Alas, it’s just Shinmin and Aarti alone. I don’t think they have much chemistry by the way and other candidates should be considered to partner with Shinmin.
So, Halloween Wars fans should be excited for the new season. Or at least be curious enough to check it out. Visually it might be a reminder of the Bagans Debacle Years, but it’s gone back to more of its original format than I thought it ever would. It’s a HUGE improvement! I still miss the original design of the show, but it’s slowly finding its way back to its fun glory years. Halloween Wars is watchable again!

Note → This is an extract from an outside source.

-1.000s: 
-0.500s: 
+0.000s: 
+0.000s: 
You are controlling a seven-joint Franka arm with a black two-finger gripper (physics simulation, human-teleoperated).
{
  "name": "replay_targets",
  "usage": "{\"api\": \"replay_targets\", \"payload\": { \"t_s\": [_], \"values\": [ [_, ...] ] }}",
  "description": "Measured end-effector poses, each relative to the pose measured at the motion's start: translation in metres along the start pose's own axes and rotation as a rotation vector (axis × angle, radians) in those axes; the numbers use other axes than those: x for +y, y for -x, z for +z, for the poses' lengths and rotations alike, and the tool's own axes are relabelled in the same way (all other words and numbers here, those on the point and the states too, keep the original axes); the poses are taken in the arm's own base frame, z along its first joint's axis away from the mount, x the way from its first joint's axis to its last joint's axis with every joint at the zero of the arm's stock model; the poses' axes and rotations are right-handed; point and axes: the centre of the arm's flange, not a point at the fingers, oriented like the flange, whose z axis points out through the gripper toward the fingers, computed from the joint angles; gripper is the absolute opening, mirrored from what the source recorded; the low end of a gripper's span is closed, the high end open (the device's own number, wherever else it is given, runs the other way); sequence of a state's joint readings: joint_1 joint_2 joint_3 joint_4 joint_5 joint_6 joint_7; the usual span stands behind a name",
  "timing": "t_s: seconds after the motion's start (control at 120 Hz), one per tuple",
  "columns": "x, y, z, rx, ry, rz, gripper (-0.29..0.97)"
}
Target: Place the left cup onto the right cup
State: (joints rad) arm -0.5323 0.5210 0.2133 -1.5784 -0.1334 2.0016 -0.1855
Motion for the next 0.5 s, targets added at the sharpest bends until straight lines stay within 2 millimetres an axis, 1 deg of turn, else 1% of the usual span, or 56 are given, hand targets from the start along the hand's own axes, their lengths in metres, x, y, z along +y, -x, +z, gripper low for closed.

Please oh Please bring the Original Halloween Wars back!!! It’s totally Awesome & look 4ward to it every year!! 2021 was horrid..hated it..never watched after the first 10 minutes!!! I’m angry!! You’re ruining the whole season for me!!! What a Lousy idea somebody had!!! A long time fan in Georgia!!!!
Halloween wars stinks now! What happened? What a mess!
PLEASE PLEASE,BRING back Jonathon Bennet.I look forward to Halloween Wars all year.Bring back the format that made this show so great and original.We need Elvira and all the awesome guest judges to make this show great again!!
Just watched the first episode of season 13…so happy the format is returning to its almost original feel. The past few years were horrible!!! I hope food network has learned their lesson…and review the Holiday Wars format and do a back track there too!!! Come on Food network…if it ain’t broke don’t change it!